OLTP is nothing but Online Transaction Processing and we can call this database workload used for transactional systems, which we use to play around with DDL, DML and DCL.

What is OLAP

OLAP is Online Analytical Processing, database workloads are used for modern data warehousing systems, in which we use to play around SELECT queries with simple or complex queries by filtering, grouping, aggregating and portioning a large data set quickly for reporting/visualization for Data Analyst and Dataset for Data Scientists for specific reasons.

OLTPOLAP
Focus Day-To-Day OperationsAnalysis and Analytics
DB DesignApplication-SpecificBusiness Driven
Nature Of the DataCurrent [RDBMS]Historical and Dimensional
DB SizeIn GBIn TB

What is Data Modeling

  • Data modelling is the well-defined process of creating a data model to store the data in a database or Morden Datawarehouse (DWH) system depending on the requirements and focused on OLAP on the cloud system.
  • Always this is a conceptual interpretation of Data objects for the Applications or Products.
  • This is specifically associated with the different data objects, and the business rules derived to achieve the goals
  • It helps in the visual description of data and requires business rules, governing compliances, and government policies on the data like GDPR, PII and etc.,
  • It ensures stability in naming conventions, default values, semantics, and security while ensuring the quality of the data.

Data Model

This defines the abstract model that organizes the Description, Semantics, and Consistency constraints of data.
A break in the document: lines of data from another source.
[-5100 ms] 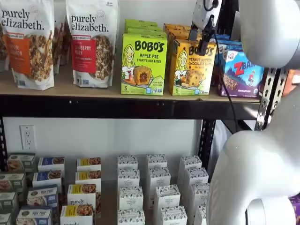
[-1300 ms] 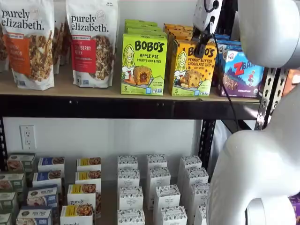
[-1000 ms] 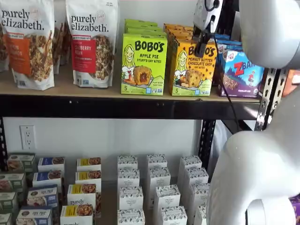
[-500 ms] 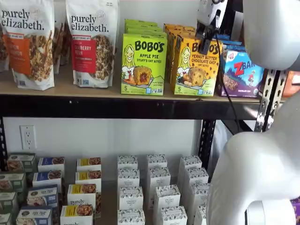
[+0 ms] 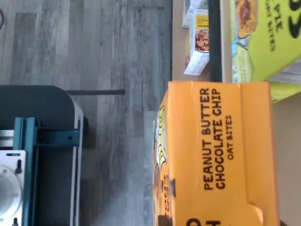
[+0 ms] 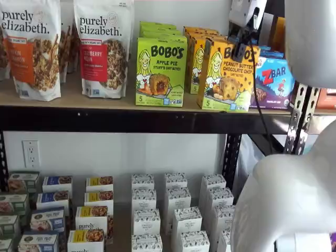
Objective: Pick up the orange box on the top shelf, the fifth box from the left
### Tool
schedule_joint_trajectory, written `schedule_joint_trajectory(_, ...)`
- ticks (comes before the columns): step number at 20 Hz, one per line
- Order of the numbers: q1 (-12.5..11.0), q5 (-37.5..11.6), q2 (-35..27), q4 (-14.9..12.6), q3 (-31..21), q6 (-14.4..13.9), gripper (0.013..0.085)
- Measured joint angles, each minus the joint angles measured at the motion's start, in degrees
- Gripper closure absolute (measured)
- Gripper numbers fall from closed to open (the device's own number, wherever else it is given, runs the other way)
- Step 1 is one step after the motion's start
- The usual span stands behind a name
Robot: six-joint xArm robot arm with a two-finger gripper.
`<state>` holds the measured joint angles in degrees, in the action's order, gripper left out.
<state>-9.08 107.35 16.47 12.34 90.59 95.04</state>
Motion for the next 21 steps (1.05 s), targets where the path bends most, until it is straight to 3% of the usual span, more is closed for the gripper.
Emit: schedule_joint_trajectory(21,-4.20,3.95,15.14,0.71,-12.77,3.38,0.0810)
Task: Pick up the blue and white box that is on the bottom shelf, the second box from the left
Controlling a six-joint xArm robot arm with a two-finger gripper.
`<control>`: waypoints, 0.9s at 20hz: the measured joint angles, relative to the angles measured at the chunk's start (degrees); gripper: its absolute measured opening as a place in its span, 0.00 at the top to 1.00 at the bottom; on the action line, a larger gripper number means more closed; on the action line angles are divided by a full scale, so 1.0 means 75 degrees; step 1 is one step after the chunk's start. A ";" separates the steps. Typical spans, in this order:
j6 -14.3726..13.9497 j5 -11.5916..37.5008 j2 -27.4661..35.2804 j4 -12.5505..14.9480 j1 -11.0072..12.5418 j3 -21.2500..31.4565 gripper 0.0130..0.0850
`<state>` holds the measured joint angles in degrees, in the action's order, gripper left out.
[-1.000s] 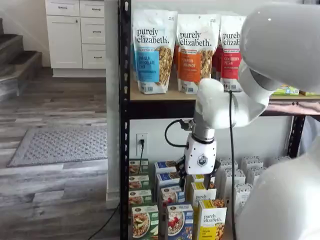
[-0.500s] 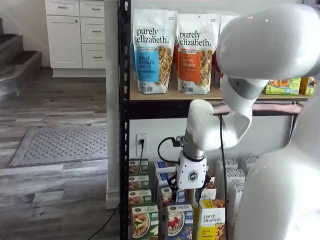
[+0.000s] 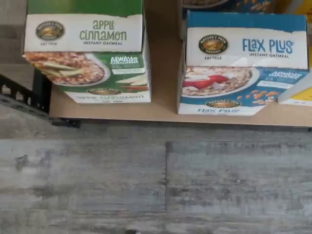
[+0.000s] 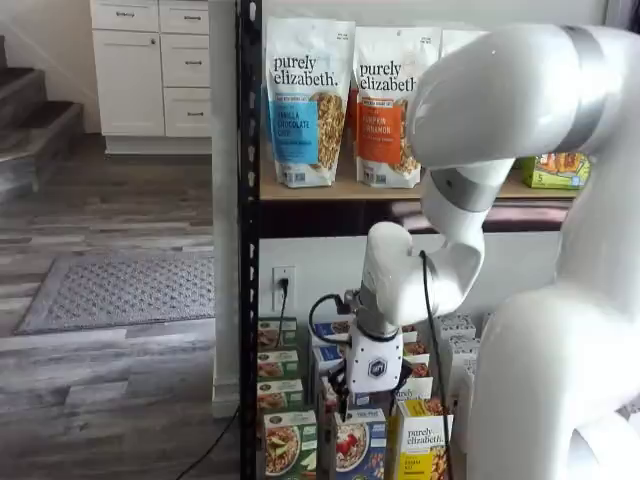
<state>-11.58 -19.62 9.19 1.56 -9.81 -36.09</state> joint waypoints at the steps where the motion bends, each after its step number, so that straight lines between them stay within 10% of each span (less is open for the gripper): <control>1: -0.0087 0.0075 0.0104 0.0108 0.0015 -0.0049 0.00; 18: -0.0819 0.0894 0.1801 0.1417 0.0557 -0.1124 0.00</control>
<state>-17.73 -12.92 22.70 12.19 -5.63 -44.52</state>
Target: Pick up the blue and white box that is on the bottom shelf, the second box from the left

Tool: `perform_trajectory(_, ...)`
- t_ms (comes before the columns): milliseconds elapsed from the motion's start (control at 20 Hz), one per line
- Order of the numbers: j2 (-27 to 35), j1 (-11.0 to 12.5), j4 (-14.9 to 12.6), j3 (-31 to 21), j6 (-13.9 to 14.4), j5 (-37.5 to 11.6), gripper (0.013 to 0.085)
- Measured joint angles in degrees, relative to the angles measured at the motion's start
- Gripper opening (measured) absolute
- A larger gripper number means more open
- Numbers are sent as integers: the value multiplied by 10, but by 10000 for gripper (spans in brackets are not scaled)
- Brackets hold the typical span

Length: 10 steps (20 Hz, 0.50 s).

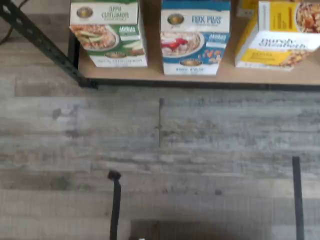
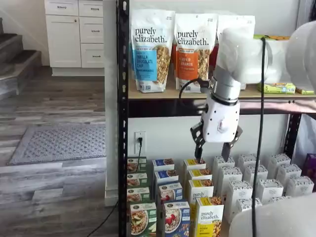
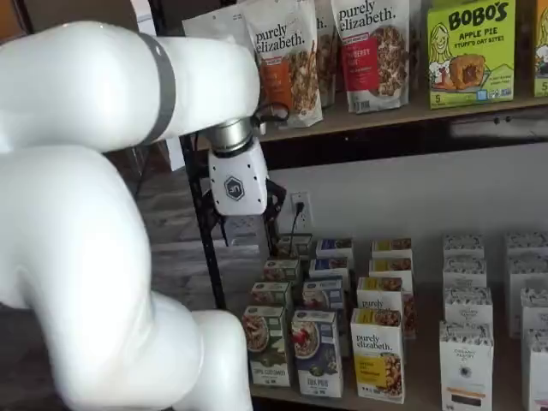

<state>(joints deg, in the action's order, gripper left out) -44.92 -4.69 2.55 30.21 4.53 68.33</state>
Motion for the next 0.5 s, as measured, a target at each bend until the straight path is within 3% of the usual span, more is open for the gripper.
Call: perform_trajectory(500,79,-19,6,-35,10,-129,850)
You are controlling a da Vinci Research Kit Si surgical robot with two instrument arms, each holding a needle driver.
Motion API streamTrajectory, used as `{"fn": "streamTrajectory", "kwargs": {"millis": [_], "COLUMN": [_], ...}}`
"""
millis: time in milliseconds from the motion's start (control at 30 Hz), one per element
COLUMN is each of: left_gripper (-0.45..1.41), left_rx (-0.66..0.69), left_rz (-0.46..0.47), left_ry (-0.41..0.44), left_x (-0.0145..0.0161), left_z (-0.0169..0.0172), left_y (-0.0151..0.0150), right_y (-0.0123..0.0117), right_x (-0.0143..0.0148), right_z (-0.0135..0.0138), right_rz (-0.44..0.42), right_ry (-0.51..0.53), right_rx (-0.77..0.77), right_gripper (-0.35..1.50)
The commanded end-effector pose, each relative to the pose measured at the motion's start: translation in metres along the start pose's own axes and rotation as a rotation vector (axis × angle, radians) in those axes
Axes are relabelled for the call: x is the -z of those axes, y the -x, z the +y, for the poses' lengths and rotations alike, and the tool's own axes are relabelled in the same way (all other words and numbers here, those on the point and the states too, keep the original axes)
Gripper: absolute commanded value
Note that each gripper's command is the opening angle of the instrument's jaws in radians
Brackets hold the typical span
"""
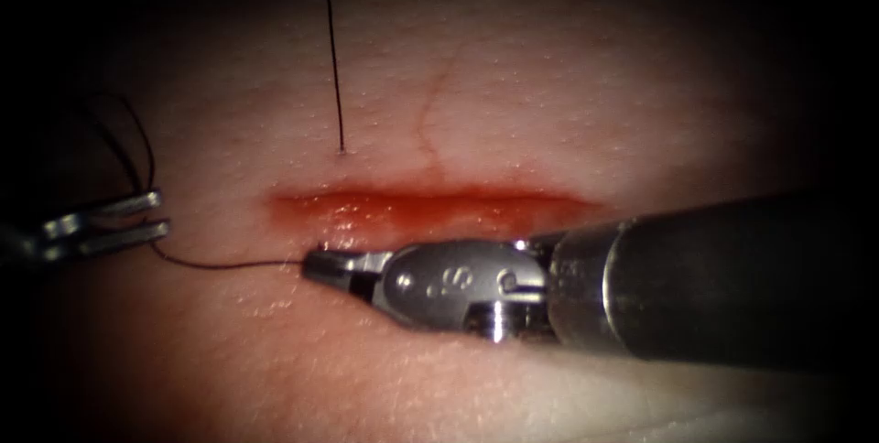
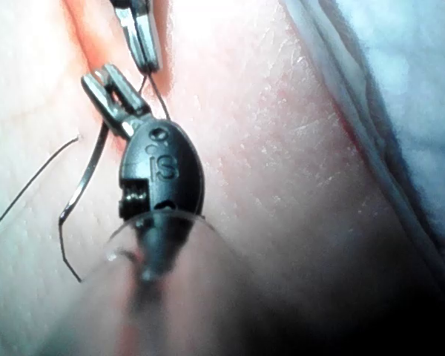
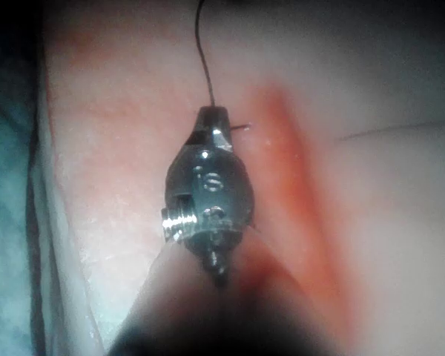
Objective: Wound Closure
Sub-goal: Pull the suture through the cut with the right gripper, then pull the suture through the cut with the right tool
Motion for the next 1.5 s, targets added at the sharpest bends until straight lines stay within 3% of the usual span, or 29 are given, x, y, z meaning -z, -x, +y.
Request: {"fn": "streamTrajectory", "kwargs": {"millis": [33,367,467,600,633,700,733,767,833,900,967,1133,1200,1500], "left_gripper": [-0.45,-0.45,-0.45,-0.45,-0.45,-0.45,-0.45,-0.45,-0.45,-0.45,-0.45,-0.45,-0.45,-0.45], "left_rx": [0.005,0.03,0.03,0.036,0.036,0.037,0.037,0.038,0.048,0.033,0.021,0.02,0.02,0.021], "left_rz": [0.004,0.011,0.013,0.012,0.013,0.01,0.011,0.009,0.009,0.005,-0.018,-0.029,-0.035,-0.037], "left_ry": [0.0,0.017,0.025,0.027,0.028,0.034,0.035,0.038,0.042,0.041,0.031,0.026,0.022,0.021], "left_x": [-0.0006,-0.0007,-0.0008,-0.0008,-0.0007,-0.0006,-0.0006,-0.0006,-0.0007,-0.0006,-0.0002,0.0,-0.0001,-0.0003], "left_z": [0.0005,0.0036,0.0041,0.0042,0.0043,0.0042,0.0041,0.004,0.0035,0.0029,0.0015,0.0004,0.0,-0.0003], "left_y": [0.0005,-0.0007,-0.0012,-0.0014,-0.0014,-0.0014,-0.0014,-0.0014,-0.0013,-0.0011,-0.0004,0.0007,0.0011,0.0013], "right_y": [0.0001,-0.0019,-0.0028,-0.0034,-0.0035,-0.0036,-0.0037,-0.0037,-0.004,-0.0043,-0.0049,-0.0048,-0.004,-0.0017], "right_x": [0.0004,0.0075,0.0082,0.0083,0.0081,0.0078,0.0078,0.0076,0.0075,0.0073,0.007,0.0055,0.0034,-0.002], "right_z": [-0.0017,-0.0111,-0.0134,-0.0143,-0.0142,-0.0132,-0.0126,-0.0115,-0.0092,-0.0076,-0.0038,-0.0007,0.0007,0.0022], "right_rz": [-0.001,-0.011,-0.003,0.001,0.009,0.033,0.044,0.066,0.102,0.128,0.17,0.168,0.154,0.113], "right_ry": [-0.009,-0.058,-0.076,-0.088,-0.093,-0.094,-0.09,-0.081,-0.068,-0.061,-0.033,0.005,-0.005,-0.002], "right_rx": [0.0,0.013,0.007,0.006,0.002,-0.006,-0.011,-0.002,0.023,0.041,0.058,0.14,0.194,0.294], "right_gripper": [-0.35,-0.35,-0.35,-0.35,-0.35,0.46,0.74,0.99,1.23,1.31,1.34,1.38,1.36,1.31]}}
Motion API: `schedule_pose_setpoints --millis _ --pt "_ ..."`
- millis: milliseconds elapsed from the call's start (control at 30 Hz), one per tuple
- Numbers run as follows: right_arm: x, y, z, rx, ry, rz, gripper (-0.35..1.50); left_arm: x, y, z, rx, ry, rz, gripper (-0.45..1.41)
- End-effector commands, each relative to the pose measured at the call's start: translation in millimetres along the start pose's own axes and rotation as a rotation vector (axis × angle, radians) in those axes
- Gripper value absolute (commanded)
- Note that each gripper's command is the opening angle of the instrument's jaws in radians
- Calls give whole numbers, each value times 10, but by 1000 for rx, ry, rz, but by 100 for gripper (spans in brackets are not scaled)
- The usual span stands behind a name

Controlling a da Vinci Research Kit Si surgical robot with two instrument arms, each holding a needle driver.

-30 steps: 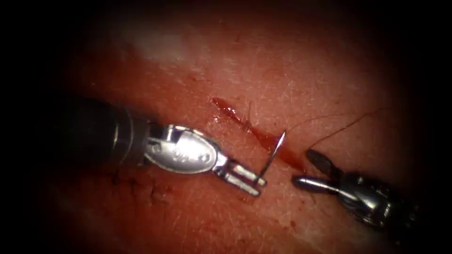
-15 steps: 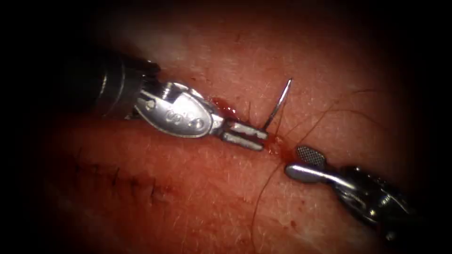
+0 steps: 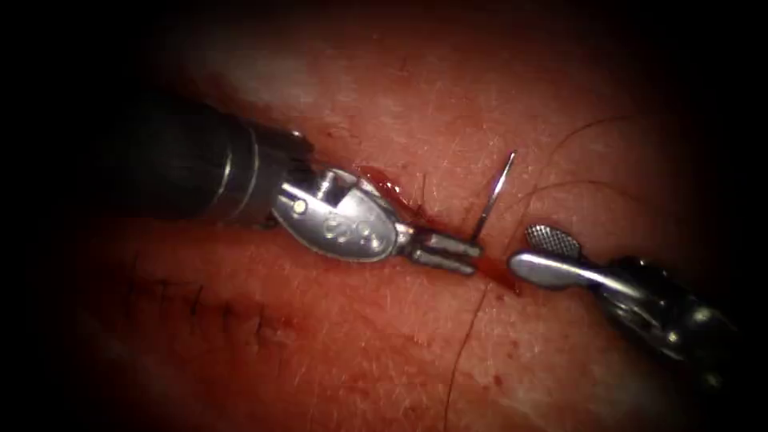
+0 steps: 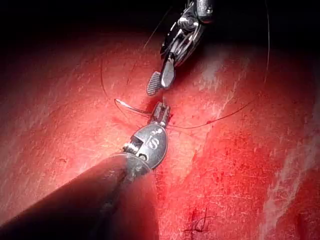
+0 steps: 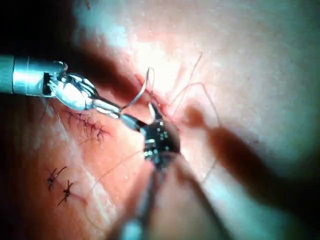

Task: Wound Closure
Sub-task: Pass the needle to the right gripper

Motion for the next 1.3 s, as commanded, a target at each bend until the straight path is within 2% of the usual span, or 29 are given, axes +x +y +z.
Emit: schedule_pose_setpoints --millis 33,200,300,533,967,1300 --pt "-5 3 8 -14 3 20 98 -4 4 7 -4 3 -1 -45" --pt "2 12 13 -66 -13 114 94 -4 4 7 -3 2 28 -45" --pt "6 17 16 -68 -6 184 94 -4 5 7 -3 2 40 -45" --pt "9 26 23 -51 1 237 96 1 8 9 -13 15 64 -45" --pt "1 22 42 -11 -10 276 93 3 9 12 -14 17 70 -45" --pt "2 22 46 -3 0 276 76 4 10 12 -17 22 70 -45"
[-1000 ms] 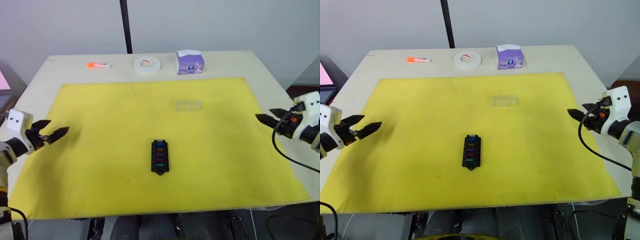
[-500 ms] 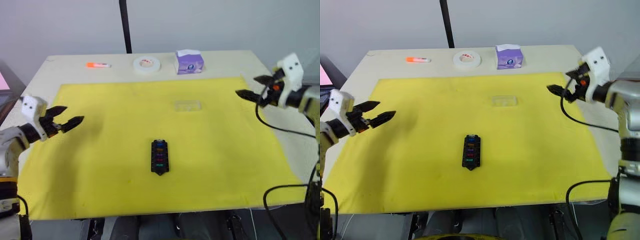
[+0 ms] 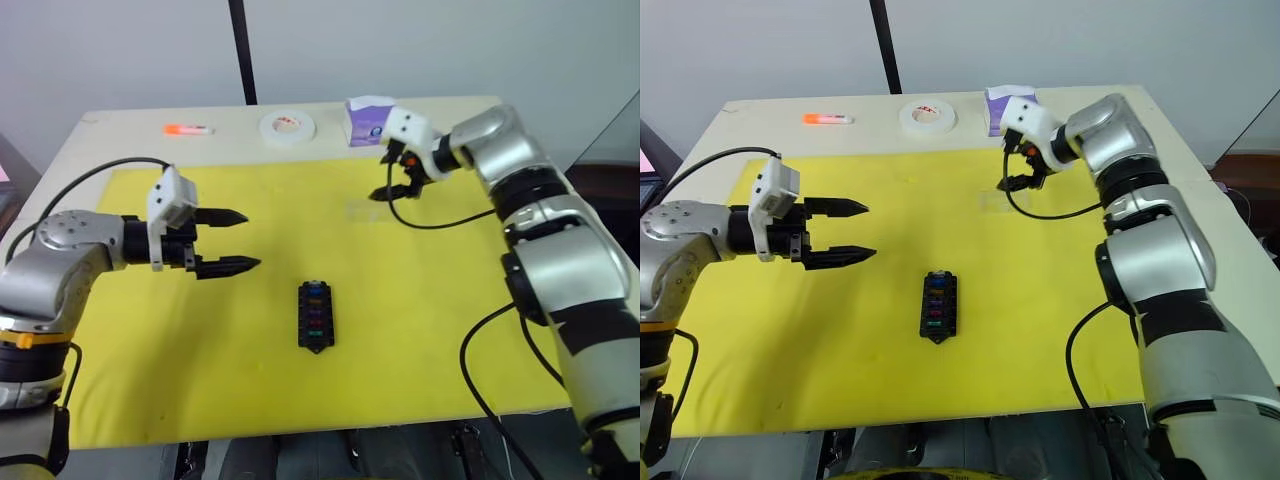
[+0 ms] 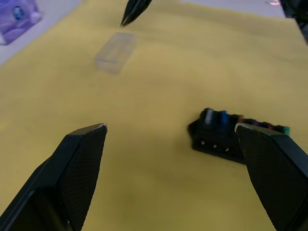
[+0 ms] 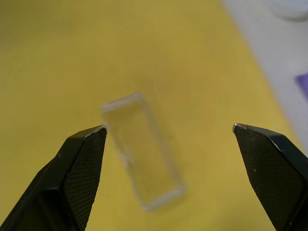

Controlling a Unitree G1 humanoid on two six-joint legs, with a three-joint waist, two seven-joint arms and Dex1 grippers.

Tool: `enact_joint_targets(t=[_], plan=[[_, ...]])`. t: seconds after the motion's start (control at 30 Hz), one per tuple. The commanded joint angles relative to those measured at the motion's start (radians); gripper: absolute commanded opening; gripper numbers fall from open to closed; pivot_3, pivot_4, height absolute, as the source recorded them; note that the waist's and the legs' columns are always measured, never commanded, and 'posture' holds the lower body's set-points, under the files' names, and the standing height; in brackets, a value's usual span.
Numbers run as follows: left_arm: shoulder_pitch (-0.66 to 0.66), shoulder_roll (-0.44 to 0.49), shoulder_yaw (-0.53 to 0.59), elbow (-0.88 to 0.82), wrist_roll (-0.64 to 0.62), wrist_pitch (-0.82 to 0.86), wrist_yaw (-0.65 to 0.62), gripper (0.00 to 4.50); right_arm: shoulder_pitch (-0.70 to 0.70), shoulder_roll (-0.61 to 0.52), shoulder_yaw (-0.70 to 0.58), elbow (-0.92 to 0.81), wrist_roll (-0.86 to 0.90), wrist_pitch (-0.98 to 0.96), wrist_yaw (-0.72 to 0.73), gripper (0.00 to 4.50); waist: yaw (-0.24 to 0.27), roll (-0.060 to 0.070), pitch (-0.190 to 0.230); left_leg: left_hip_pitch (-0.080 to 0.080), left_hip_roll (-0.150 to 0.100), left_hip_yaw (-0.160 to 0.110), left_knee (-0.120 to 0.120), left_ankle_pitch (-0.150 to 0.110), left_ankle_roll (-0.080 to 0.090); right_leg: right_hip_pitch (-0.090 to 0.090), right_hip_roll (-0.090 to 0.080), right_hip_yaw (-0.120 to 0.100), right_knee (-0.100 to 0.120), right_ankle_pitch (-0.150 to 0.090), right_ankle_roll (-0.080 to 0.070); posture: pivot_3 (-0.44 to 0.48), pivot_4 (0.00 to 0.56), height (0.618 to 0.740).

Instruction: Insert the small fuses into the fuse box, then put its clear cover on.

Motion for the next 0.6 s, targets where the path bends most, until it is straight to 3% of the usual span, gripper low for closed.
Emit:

What is really the Data Model underlines on

  • What data need for DWH?
  • How it should be organized in the DWH system,

DWH Data Model is like an architect’s building plan, which helps to build conceptual models and set a relationship between data-item, let’s say Dimension and Fact, and how they are linked together.

How we could implement DWH Data Modeling Techniques are

  • Entity-Relationship (E-R) Model
  • UML (Unified Modeling Language)

Considerations factors for Data Modeling

While deriving the data model, there are several factors that need to be considered, these factors vary based on the different stages of the Data Lifecycle.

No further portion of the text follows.